Before applying for construction financing, you need a construction financing budget that clearly lays out the amount of capital you require and when its going to be required during the construction period.
This starts with making sure you have all your costs either committed to through contract or invoice, or signed off through quote or estimate from all suppliers of good or services.
And because there can always be things that go wrong or changes can be made to the plan during construction, you should also allow a reasonable amount of capital for contingencies.
Once you have a clear picture of the total amount of construction financing that is required, then the next step is going to determine how much of the total costs will need to be funded out of equity and how much can be debt financed through a construction lender.
In some cases, it may be wise to allow for either equity or a secondary form of financing to be available for all or part of the contingency funds. This is so that if there are any tie ups with getting funds advanced from the main construction loan that you will still have an alternative source of funds available to keep the project going.
When you have developed one or more construction debt funding options, its going to be important to look at a number of things in the funding proposal or commitment.
In particular, you need to make sure exactly what the construction loan will and will not cover off in terms of expenditures, how and when funds can be disbursed, and debt servicing requirements of the construction loan during the time you are utilizing it.
With respect to expenditures covered, don’t automatically assume that all potential outlays that you may have to make on the project are covered by the construction loan. For instance, there are some construction lenders that will not advance funds to pay the GST or HST on a project and require you to cover off those amounts from other sources.
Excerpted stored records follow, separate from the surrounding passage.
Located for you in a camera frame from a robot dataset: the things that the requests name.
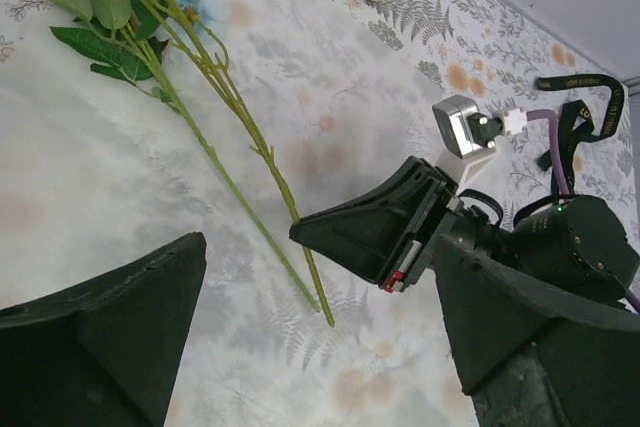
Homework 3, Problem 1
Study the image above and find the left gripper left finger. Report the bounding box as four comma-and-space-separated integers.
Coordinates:
1, 232, 206, 426

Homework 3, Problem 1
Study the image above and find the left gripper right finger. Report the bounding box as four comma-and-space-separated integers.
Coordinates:
432, 239, 639, 427

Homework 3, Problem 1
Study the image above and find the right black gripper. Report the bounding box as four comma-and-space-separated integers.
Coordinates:
289, 156, 518, 293

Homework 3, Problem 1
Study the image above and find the black ribbon with gold lettering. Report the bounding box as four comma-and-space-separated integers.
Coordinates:
534, 73, 634, 198

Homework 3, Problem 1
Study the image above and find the blue hydrangea stem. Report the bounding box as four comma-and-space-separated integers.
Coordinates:
84, 0, 336, 328

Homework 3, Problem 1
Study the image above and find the pale pink rose stem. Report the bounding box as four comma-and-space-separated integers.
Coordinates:
0, 0, 321, 313

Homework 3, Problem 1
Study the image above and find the floral patterned table mat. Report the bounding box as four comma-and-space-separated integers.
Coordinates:
0, 0, 640, 427

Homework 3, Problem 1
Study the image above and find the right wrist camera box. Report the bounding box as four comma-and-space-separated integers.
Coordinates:
432, 95, 501, 189

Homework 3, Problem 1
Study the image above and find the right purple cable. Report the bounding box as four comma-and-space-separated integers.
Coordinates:
504, 107, 640, 316

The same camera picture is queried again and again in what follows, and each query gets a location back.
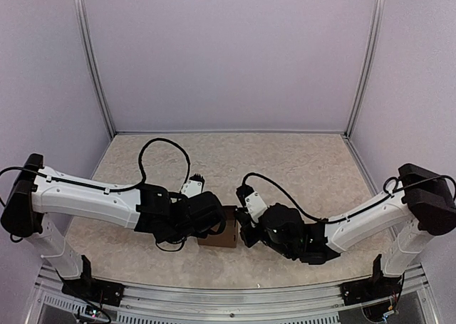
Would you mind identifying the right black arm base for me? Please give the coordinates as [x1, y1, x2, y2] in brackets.
[340, 254, 405, 306]

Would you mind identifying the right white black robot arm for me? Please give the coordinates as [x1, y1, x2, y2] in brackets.
[235, 163, 455, 298]

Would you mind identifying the right aluminium corner post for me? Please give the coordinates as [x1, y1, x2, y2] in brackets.
[344, 0, 385, 141]

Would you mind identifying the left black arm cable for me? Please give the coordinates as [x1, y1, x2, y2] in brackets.
[138, 137, 192, 189]

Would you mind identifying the front aluminium frame rail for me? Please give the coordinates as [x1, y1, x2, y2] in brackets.
[24, 265, 442, 323]

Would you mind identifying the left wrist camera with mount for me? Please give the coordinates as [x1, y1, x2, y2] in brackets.
[180, 174, 205, 197]

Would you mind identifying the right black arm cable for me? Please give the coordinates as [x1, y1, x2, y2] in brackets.
[242, 172, 456, 221]

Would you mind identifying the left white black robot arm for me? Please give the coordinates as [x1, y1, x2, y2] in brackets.
[1, 154, 226, 299]

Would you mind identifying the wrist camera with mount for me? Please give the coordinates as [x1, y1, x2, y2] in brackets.
[180, 174, 205, 197]
[236, 184, 268, 224]

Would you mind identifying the brown cardboard box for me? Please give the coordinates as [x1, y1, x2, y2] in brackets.
[197, 206, 239, 249]

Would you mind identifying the aluminium corner post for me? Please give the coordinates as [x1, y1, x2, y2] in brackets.
[344, 0, 385, 141]
[73, 0, 117, 140]

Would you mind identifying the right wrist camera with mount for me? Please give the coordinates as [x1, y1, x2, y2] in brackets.
[236, 184, 268, 224]

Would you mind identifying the left aluminium corner post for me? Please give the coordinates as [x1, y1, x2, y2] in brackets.
[73, 0, 117, 140]

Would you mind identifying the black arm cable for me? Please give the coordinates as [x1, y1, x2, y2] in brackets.
[138, 137, 192, 189]
[242, 172, 456, 221]

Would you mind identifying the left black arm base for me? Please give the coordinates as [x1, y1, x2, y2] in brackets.
[62, 255, 125, 307]

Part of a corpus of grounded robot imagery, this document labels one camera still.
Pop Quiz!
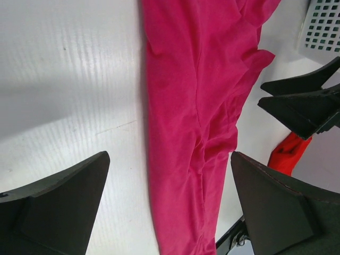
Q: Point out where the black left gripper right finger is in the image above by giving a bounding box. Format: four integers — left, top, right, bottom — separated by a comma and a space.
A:
231, 151, 339, 254

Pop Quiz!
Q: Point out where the white plastic laundry basket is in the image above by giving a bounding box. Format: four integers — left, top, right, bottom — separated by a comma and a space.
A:
299, 0, 339, 55

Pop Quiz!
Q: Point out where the pink t shirt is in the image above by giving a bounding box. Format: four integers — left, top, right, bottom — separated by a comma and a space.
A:
141, 1, 279, 254

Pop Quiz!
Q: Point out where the folded red t shirt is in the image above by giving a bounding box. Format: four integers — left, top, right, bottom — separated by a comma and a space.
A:
267, 132, 312, 176

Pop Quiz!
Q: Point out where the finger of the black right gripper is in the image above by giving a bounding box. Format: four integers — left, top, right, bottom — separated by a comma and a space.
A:
260, 57, 339, 96
258, 85, 339, 140

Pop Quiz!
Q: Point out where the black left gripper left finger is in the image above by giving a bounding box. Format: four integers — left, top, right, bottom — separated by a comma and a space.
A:
1, 151, 110, 254

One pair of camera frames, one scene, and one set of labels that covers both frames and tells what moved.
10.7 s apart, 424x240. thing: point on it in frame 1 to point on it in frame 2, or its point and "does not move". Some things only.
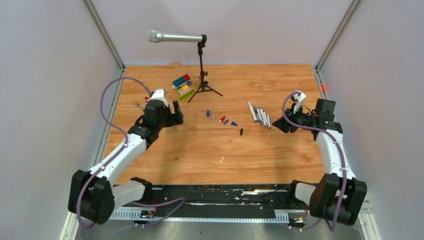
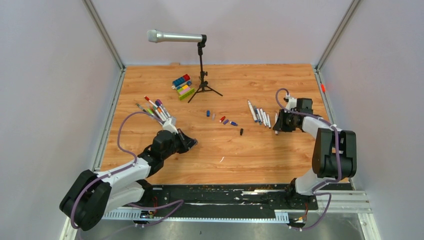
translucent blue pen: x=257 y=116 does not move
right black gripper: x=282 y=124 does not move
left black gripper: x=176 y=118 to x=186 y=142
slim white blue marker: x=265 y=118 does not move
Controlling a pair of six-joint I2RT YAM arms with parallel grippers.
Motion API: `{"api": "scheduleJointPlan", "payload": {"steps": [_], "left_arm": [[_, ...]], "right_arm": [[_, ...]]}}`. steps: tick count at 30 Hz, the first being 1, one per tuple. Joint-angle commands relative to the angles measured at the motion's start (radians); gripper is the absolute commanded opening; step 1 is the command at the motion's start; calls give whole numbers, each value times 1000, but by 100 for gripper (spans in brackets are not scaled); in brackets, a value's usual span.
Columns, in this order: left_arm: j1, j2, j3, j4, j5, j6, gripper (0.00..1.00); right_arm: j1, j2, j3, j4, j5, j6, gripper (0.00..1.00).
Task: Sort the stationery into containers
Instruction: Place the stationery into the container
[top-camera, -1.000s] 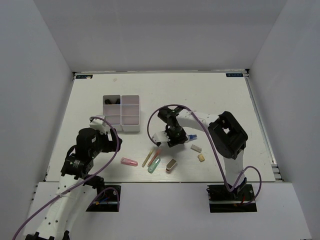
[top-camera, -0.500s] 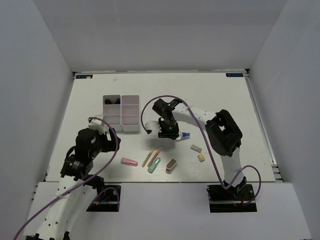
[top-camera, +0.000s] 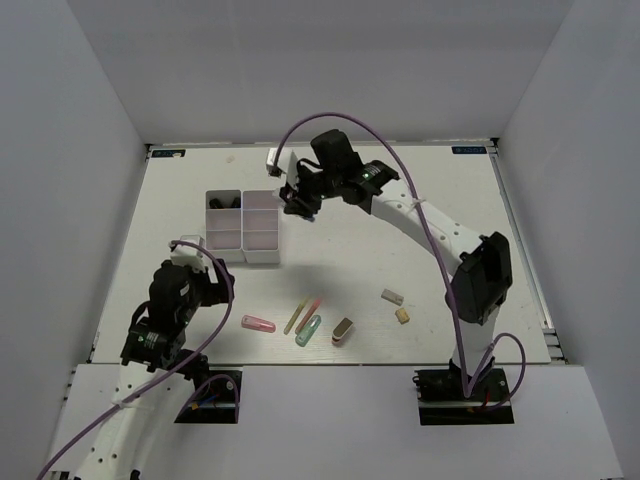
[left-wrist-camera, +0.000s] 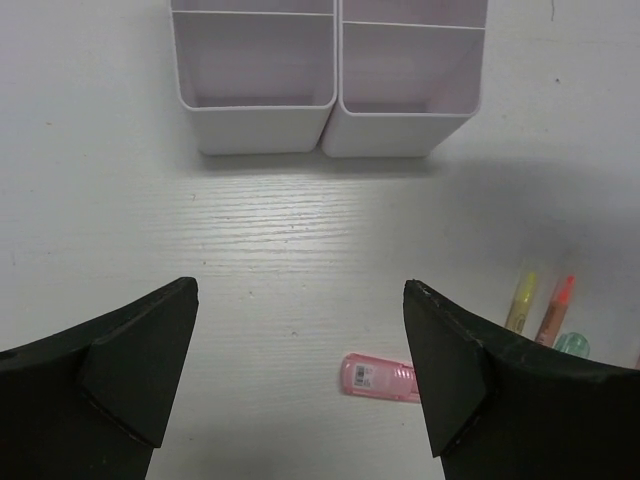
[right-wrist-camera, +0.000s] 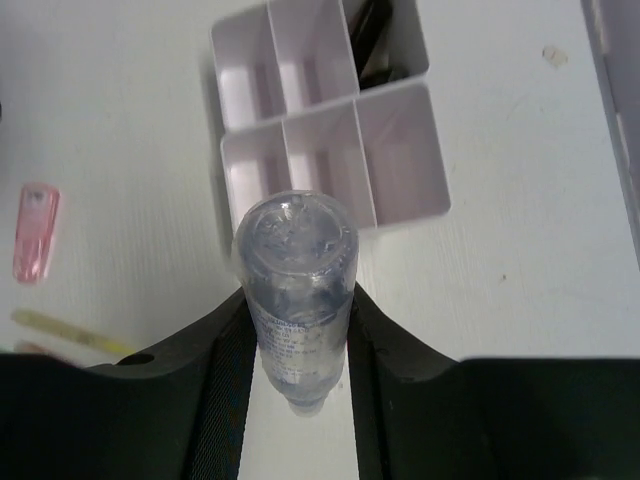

If this is not understood at the outset, you can run into a real cash flow crunch when it comes time to pay your suppliers and vendors.
Knowing how the construction mortgage draws are going to be advanced is also important so that you can match up the costs incurred to the draw schedule at the start of the project in order to make sure that each cost to be incurred is properly matched up to the proper draw.
In terms of debt servicing, you’re also going to want to know what you’re going to have to pay monthly in terms of principal and interest payments. This can vary considerably from not having to pay debt servicing at all as its prepaid in the loan, to having to pay interest on 100% of the funding commitment, regardless of whether you are using all the money at one time or not.
By having a clear construction financing budget in place before signing a construction loan commitment, you’re greatly reducing the chances of having cash flow problems during your project.